Assignment
Transcribe the data that follows precisely, omitting nothing.

Dataset extract
--- START ---

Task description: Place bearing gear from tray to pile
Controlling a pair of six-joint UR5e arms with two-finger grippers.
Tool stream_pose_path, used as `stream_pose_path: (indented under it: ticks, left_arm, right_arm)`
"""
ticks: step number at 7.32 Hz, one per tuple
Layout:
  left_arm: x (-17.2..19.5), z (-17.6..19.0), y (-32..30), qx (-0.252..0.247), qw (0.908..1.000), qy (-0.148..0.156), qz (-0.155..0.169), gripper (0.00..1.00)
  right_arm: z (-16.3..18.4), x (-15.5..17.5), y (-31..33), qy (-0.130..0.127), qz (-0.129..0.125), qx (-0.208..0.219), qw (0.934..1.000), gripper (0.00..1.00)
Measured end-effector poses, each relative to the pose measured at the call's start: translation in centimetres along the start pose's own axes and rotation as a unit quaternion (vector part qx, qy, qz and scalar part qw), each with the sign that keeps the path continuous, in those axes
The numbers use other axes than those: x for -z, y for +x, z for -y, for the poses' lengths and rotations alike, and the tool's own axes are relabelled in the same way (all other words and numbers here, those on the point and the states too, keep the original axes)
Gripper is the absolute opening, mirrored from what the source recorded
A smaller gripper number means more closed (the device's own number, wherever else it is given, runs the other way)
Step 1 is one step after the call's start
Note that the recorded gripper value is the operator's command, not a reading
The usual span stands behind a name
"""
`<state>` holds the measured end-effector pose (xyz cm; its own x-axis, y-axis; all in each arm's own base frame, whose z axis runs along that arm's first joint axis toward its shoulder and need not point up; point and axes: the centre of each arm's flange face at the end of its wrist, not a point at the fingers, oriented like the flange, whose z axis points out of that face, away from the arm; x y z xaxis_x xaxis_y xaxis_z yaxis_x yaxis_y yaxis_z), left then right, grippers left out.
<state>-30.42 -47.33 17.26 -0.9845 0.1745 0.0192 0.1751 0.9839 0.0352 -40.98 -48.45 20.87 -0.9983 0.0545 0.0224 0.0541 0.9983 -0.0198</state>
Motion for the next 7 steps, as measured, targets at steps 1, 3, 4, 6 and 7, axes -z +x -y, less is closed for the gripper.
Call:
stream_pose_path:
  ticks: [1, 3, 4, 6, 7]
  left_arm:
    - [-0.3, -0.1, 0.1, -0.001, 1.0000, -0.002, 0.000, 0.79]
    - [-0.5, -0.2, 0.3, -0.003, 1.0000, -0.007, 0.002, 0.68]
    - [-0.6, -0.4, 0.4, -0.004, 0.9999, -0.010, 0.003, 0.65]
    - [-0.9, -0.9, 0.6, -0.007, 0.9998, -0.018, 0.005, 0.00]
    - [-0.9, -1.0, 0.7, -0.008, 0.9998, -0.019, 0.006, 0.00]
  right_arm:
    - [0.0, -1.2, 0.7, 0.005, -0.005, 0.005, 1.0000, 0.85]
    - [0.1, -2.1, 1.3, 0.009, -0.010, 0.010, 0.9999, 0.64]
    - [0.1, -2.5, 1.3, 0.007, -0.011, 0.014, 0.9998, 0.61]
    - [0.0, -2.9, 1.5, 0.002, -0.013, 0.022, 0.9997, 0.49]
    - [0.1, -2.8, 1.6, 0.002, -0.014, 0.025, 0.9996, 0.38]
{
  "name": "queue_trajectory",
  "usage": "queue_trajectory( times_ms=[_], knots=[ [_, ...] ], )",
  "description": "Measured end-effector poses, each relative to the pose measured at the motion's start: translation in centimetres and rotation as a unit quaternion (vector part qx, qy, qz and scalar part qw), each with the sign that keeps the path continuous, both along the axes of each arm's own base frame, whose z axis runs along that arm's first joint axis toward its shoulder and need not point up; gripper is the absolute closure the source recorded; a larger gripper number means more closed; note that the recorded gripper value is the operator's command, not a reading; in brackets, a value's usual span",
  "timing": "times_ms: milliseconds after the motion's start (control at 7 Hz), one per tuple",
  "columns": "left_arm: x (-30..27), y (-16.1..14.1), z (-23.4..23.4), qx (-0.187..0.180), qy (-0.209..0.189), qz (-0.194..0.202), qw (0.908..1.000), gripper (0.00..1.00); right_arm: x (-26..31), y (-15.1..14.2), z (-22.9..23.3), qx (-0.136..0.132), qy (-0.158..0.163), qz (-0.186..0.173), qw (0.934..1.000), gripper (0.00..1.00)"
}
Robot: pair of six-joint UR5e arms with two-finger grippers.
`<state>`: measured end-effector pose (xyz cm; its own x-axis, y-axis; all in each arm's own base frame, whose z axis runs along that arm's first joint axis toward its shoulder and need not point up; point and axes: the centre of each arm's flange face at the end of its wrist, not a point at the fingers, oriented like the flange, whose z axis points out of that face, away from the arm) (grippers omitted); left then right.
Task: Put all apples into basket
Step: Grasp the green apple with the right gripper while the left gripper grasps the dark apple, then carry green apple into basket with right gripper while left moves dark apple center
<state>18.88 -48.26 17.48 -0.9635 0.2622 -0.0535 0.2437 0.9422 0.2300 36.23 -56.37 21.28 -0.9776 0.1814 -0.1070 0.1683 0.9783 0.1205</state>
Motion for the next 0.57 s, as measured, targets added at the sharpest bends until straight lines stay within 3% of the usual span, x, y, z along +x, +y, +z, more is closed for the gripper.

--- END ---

Exercise solution
Task description: Place bearing gear from tray to pile
Controlling a pair of six-joint UR5e arms with two-finger grippers.
Tool stream_pose_path, used as `stream_pose_path: (indented under it: ticks, left_arm, right_arm)`
"""
ticks: step number at 7.32 Hz, one per tuple
Layout:
  left_arm: x (-17.2..19.5), z (-17.6..19.0), y (-32..30), qx (-0.252..0.247), qw (0.908..1.000), qy (-0.148..0.156), qz (-0.155..0.169), gripper (0.00..1.00)
  right_arm: z (-16.3..18.4), x (-15.5..17.5), y (-31..33), qy (-0.130..0.127), qz (-0.129..0.125), qx (-0.208..0.219), qw (0.934..1.000), gripper (0.00..1.00)
Measured end-effector poses, each relative to the pose measured at the call's start: translation in centimetres along the start pose's own axes and rotation as a unit quaternion (vector part qx, qy, qz and scalar part qw), each with the sign that keeps the path continuous, in those axes
The numbers use other axes than those: x for -z, y for +x, z for -y, for the poses' lengths and rotations alike, and the tool's own axes are relabelled in the same way (all other words and numbers here, those on the point and the states too, keep the original axes)
Gripper is the absolute opening, mirrored from what the source recorded
A smaller gripper number means more closed (the device's own number, wherever else it is given, runs the other way)
Step 1 is one step after the call's start
Note that the recorded gripper value is the operator's command, not a reading
The usual span stands behind a name
"""
`<state>` holds the measured end-effector pose (xyz cm; its own x-axis, y-axis; all in each arm's own base frame, whose z axis runs along that arm's first joint axis toward its shoulder and need not point up; point and axes: the centre of each arm's flange face at the end of its wrist, not a point at the fingers, oriented like the flange, whose z axis points out of that face, away from the arm; x y z xaxis_x xaxis_y xaxis_z yaxis_x yaxis_y yaxis_z), left then right, grippers left out.
<state>-30.42 -47.33 17.26 -0.9845 0.1745 0.0192 0.1751 0.9839 0.0352 -40.98 -48.45 20.87 -0.9983 0.0545 0.0224 0.0541 0.9983 -0.0198</state>
Motion for the next 7 steps, as measured, targets at steps 1, 3, 4, 6 and 7, axes -z +x -y, less is closed for the gripper.
Call:
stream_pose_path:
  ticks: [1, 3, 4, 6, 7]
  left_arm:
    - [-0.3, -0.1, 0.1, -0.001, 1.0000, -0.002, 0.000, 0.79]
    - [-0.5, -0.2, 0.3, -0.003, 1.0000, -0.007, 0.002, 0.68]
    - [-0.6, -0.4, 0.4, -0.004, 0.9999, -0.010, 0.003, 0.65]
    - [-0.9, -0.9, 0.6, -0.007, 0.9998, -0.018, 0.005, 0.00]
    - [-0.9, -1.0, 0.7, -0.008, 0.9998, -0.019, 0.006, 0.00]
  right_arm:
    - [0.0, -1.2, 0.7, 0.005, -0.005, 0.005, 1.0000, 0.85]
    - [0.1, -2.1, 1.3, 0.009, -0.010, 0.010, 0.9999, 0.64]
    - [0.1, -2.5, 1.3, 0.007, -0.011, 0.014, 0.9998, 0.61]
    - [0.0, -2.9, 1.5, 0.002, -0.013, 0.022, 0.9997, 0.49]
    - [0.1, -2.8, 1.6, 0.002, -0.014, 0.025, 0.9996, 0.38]
{
  "name": "queue_trajectory",
  "usage": "queue_trajectory( times_ms=[_], knots=[ [_, ...] ], )",
  "description": "Measured end-effector poses, each relative to the pose measured at the motion's start: translation in centimetres and rotation as a unit quaternion (vector part qx, qy, qz and scalar part qw), each with the sign that keeps the path continuous, both along the axes of each arm's own base frame, whose z axis runs along that arm's first joint axis toward its shoulder and need not point up; gripper is the absolute closure the source recorded; a larger gripper number means more closed; note that the recorded gripper value is the operator's command, not a reading; in brackets, a value's usual span",
  "timing": "times_ms: milliseconds after the motion's start (control at 7 Hz), one per tuple",
  "columns": "left_arm: x (-30..27), y (-16.1..14.1), z (-23.4..23.4), qx (-0.187..0.180), qy (-0.209..0.189), qz (-0.194..0.202), qw (0.908..1.000), gripper (0.00..1.00); right_arm: x (-26..31), y (-15.1..14.2), z (-22.9..23.3), qx (-0.136..0.132), qy (-0.158..0.163), qz (-0.186..0.173), qw (0.934..1.000), gripper (0.00..1.00)"
}
Robot: pair of six-joint UR5e arms with two-finger grippers.
`<state>`: measured end-effector pose (xyz cm; its own x-axis, y-axis; all in each arm's own base frame, whose z axis runs along that arm's first joint axis toward its shoulder and need not point up; point and axes: the centre of each arm's flange face at the end of its wrist, not a point at the fingers, oriented like the flange, whose z axis points out of that face, away from the arm) (grippers omitted); left then right.
Task: Put all apples into basket
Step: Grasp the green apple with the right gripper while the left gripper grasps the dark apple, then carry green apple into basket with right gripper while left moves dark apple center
<state>18.88 -48.26 17.48 -0.9635 0.2622 -0.0535 0.2437 0.9422 0.2300 36.23 -56.37 21.28 -0.9776 0.1814 -0.1070 0.1683 0.9783 0.1205</state>
Motion for the next 0.57 s, as measured, targets added at the sharpest bends until straight lines stay within 3% of the usual span, x, y, z along +x, +y, +z, more is closed for the gripper.

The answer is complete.